Inteligencia Financiera


Guillermo Barba

16/04/2010

CUANDO EL PETRÓLEO (NO) NOS ALCANCE


Más allá del viejo debate de si se debería hacer adecuaciones legales a nivel constitucional, para permitir la inversión privada en materia de explotación de hidrocarburos, subyace un problema aún mayor: el petróleo se está acabando. Y conste que no me refiero sólo a México, sino al planeta entero. Es cierto, habrá quien debata que, en el subsuelo, hay suficiente combustible para mantener el nivel de consumo actual, y su crecimiento, por cien años más. Aunque hay estudios e investigaciones contradictorias al respecto, la realidad es que hay coincidencia en que el oro negro,  está cada vez más lejos y a mayores profundidades, en mar y tierra. Eso significa mayor complicación a la hora de ubicar nuevos yacimientos y, obviamente, para extraerlo. De este modo, los costos harán que, a largo plazo, su producción sea definitivamente inviable. La era del combustible barato se ha ido para siempre.


¿O acaso alguien piensa que con economías como la china, de 1,300 millones de habitantes, no se presionará todavía más el mercado?


El Pico del Petróleo (Peak Oil, en inglés), es un término poco difundido que se refiere, justamente, al punto máximo, al cénit de su obtención (sea local o global). Pasado ese vértice, de modo irremediable sobreviene la “muerte lenta” de esta valiosísima fuente de energía.

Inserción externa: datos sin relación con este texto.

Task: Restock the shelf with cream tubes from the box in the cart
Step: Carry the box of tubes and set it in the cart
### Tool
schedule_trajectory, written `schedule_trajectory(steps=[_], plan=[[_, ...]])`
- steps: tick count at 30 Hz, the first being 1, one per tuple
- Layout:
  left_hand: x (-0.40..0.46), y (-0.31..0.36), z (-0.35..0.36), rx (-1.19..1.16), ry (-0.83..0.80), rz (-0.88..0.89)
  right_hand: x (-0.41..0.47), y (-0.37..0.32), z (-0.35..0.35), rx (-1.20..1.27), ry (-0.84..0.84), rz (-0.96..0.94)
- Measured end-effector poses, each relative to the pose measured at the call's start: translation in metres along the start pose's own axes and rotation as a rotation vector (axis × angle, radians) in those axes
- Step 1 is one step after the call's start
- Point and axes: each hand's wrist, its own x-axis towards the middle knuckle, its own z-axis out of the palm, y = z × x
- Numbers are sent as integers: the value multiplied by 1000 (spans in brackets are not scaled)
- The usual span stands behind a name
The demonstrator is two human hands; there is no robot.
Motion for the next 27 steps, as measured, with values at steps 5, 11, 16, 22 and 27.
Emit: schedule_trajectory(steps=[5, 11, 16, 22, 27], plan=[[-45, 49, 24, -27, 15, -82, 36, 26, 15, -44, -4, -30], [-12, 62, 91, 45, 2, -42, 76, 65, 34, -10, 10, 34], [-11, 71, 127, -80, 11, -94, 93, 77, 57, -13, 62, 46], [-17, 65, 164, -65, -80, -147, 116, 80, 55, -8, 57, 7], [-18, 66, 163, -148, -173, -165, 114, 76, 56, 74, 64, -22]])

Como es lógico, no está a discusión si llegará o no, sino cuándo. De hecho, nuestro país probablemente ya pasó esa estación de no retorno.


Cantarell, nuestro principal yacimiento, considerado un súper gigante en su época, en junio del año pasado cumplió 30 años de vida productiva. En 2004, tocó su pico al generar 2.2 millones de barriles diarios de crudo. De inmediato inició su declinación a un ritmo acelerado, que lo tiró en su trigésimo aniversario a sólo 660 mil barriles al día, aproximadamente. Desde luego, la urgencia por compensar estos pozos es mayúscula. Lo malo es que por más que busquemos, no tenemos cómo ni con qué hacerlo.


La gran esperanza, llamada Chicontepec (región localizada en los límites de Veracruz y el norte de nuestro Estado) es un proyecto que podríamos considerar muerto. Desde octubre de 2009, la Comisión de Hidrocarburos, creada como resultado de la reforma energética para supervisar la explotación eficiente de petróleo y gas, pidió a PEMEX su suspensión. Sin embargo, la paraestatal se empecina, y ya solicitó 10 mil 352 millones de dólares más para invertir en la zona, pese a todos los indicadores de que se trata de dinero echado a la basura. La propia Auditoría Superior de la Federación, aseguró que este supuesto activo “está resultando poco rentable para el país”. ¿Será acaso que detrás hay poderosos intereses que aspiran a sostener el proyecto, sólo para seguir haciendo negocio?


Más allá de la frontera, quizás las cosas se vean más claras. En un artículo de Jude Clemente, publicado en agosto de 2008 por la revista Pipeline & Gas Journal, cita a George Baker, editor de Mexico Energy Intelligence, respecto a Chicontepec: “es una inversión altamente especulativa, dados los adversos parámetros geológicos del terreno, la rápida tasa de declive de 50 por ciento y la baja tasa de producción inicial, típicamente menor a 150 barriles al día”. También, comenta cómo desde 2005 Colin Campbell, en su libro “La Crisis del Petróleo que viene”, trató la sistemática exageración de México respecto a Chicontepec.

 

Ahora bien, si México obtiene entre 30 y 40 por ciento de su presupuesto público de ingresos petroleros, ¿adónde nos dirigimos?  Esta vez no podemos atenernos a que el precio compense la pérdida.

 

Si a cualquiera de nosotros le recortaran sus percepciones en esos porcentajes, seguramente la primera reacción sería recortar nuestros gastos. Pero eso jamás lo haría el gobierno. Su solución será, previsiblemente, cargarnos más y nuevos impuestos, para que terminemos de acostumbrarnos a vivir en crisis. Nos leemos el próximo viernes.

 

El Oráculo dice: están llegando demasiado lejos, no se sorprendan cuando lleguen las correcciones.